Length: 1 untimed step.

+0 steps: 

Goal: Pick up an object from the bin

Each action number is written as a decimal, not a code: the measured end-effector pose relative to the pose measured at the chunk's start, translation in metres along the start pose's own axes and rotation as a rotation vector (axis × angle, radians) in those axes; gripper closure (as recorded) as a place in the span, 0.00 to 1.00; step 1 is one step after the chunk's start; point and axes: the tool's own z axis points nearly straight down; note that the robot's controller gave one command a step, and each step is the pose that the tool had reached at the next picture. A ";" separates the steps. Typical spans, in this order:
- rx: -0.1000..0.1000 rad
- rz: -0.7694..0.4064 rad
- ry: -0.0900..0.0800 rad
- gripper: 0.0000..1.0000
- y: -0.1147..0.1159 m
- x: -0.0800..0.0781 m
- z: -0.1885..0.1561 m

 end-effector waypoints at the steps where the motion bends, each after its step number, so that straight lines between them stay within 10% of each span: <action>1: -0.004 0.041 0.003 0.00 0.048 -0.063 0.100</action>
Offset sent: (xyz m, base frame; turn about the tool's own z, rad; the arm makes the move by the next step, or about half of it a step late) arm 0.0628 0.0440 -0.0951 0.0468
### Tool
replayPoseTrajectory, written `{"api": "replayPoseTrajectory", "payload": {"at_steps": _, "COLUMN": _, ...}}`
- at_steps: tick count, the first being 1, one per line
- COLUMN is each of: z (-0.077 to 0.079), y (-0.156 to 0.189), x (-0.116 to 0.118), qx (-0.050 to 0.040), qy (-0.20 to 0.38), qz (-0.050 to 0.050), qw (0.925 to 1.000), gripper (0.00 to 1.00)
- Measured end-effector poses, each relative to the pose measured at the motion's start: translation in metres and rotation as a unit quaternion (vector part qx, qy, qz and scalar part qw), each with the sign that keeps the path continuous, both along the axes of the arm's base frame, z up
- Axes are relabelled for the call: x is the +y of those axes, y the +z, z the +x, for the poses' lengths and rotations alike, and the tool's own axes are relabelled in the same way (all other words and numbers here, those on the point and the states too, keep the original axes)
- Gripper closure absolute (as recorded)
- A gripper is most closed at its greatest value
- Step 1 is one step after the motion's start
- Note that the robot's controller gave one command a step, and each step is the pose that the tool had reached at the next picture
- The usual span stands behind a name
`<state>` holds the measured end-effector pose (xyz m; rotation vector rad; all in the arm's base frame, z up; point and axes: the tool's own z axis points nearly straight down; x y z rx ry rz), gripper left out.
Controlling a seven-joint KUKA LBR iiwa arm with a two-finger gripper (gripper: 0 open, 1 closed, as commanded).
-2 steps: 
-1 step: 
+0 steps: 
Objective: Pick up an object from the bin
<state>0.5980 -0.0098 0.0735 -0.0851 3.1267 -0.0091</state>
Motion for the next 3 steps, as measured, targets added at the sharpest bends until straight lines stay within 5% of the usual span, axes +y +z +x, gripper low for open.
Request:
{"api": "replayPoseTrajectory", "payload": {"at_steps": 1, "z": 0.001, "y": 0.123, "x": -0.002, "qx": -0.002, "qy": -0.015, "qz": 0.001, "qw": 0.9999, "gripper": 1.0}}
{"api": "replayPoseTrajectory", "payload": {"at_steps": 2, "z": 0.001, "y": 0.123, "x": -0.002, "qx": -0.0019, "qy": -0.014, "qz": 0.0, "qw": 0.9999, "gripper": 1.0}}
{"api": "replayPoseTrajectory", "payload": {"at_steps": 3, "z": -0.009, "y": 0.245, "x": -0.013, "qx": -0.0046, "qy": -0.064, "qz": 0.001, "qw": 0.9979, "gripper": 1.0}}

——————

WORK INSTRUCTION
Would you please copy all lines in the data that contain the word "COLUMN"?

REPLY
replayPoseTrajectory, written `{"api": "replayPoseTrajectory", "payload": {"at_steps": _, "COLUMN": _, ...}}`
- COLUMN is each of: z (-0.077 to 0.079), y (-0.156 to 0.189), x (-0.116 to 0.118), qx (-0.050 to 0.040), qy (-0.20 to 0.38), qz (-0.050 to 0.050), qw (0.925 to 1.000), gripper (0.00 to 1.00)

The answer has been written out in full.